This is the reason we test directly aggressiveness that tells us what the usefulness of the given inoculum is. Most methods that produce large quantities of infection material, are mixed, conidia and mycelium are present. To separate from 700 L inoculum the conidia, nobody will do in a breeding or testing station. Even in mungo bean agar where the conidium production is better. They want one thing, to know, how infective the given inoculum is. When this is not possible, they use spam inoculation, or like Mike Taylor in Limagrain, who collects the after screening the small and scabby grains, he mills that, gives regular water in given ratio to that and next day he sprays the plants. For mass work they can be done, but a fine research work cannot be done, where for example phenotyping of a mapping population is necessary. Of course, I accept for specific investigations the standardizing fungal mass, and its scientific value would be better that the conidium concentration is and could come nearer to the needs of the praxis needs from us. The aggressiveness test is standardized, we see also the dilution ability of the given inoculum. As we need as high aggressiveness as possible, normally we use inocula without dilution. From the dilution tests we know that a dilution 1:1 with ion changed sterile water does not influence very seriously the aggressiveness, we make some when the amount is smaller than needed, for example we need 12 liter, but we have only 9.5. In this case we will use a dilution 1:0.3 dilution. This happened with these isolates we used. And, in spite of the not standardized conidium concentration, the inocula gave across the two years, significantly differing aggressiveness data. I think, in this respect we need a lot of research.

Round 2

Reviewer 1 Report

Dear Authors,

thank you for your efforts to modify the manuscript. But still it need some corrections and clarifying unclear sentences. Examples are attached and also described below:

Objectives 2 and 4 are not clear

Lines 173-175: not clear

It will be more scientific if you can add the "LSD" values 

Still the last part of the conclusion needs clarification

In general, please make your sentences very clear to the reader. present your results in a more scientific way. Still it needs more English editing before publication.

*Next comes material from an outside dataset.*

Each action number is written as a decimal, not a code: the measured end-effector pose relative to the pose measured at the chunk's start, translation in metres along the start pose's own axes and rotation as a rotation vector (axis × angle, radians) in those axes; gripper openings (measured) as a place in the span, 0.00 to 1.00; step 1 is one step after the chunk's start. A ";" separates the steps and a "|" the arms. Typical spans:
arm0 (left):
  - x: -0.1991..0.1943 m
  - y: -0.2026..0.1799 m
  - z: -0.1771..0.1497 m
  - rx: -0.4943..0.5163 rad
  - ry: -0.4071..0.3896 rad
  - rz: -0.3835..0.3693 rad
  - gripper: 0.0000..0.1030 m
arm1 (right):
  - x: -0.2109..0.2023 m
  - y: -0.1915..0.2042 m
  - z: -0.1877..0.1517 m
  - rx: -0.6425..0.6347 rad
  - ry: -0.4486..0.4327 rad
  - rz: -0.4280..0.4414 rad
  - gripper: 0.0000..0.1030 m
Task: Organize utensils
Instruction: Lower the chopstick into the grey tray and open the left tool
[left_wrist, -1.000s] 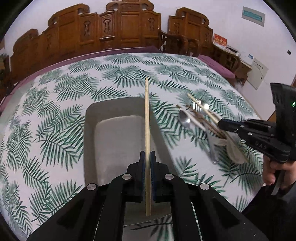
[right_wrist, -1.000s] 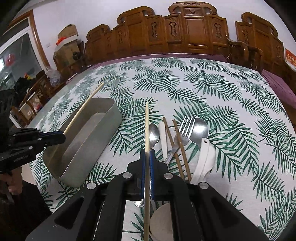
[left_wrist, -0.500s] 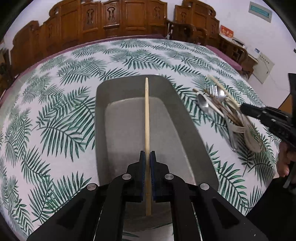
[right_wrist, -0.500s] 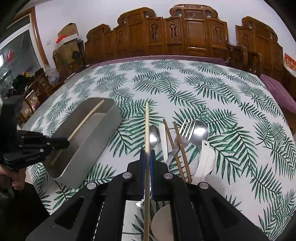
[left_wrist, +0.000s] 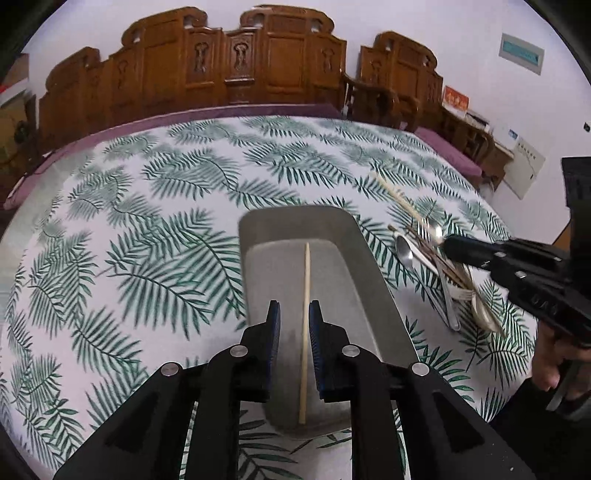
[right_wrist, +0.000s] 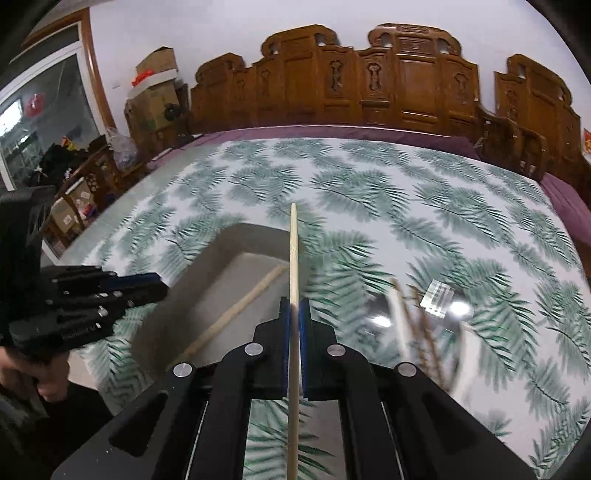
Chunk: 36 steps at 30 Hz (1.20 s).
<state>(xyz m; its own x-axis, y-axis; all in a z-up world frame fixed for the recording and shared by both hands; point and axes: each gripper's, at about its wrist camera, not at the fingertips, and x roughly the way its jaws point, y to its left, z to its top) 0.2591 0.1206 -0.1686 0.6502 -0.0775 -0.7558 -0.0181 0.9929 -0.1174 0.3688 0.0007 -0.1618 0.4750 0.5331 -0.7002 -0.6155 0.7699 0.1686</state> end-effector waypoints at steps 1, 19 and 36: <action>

Few examples of corrections/comments are attached.

Comments for author File: Comments.pdf

Author Response

Comments and Suggestions for Authors

Dear Rewiewer 2,

Thank you very much for your remarks. I made the thest in several sases better, some mistakes were improved. Table 5 was transferred to its final location and the Figura 2 was cirectly copied from the Excel file, so it looks now as it should be.

Dear Authors,

thank you for your efforts to modify the manuscript. But still it need some corrections and clarifying unclear sentences. Examples are attached and also described below:

Objectives 2 and 4 are not clear. Rewritten

Lines 173-175: not clear Done

It will be more scientific if you can add the "LSD" values .

 All tables, where appropriate contain the LSD values, for the figures I added them, counted for the genoype/isolate interaction..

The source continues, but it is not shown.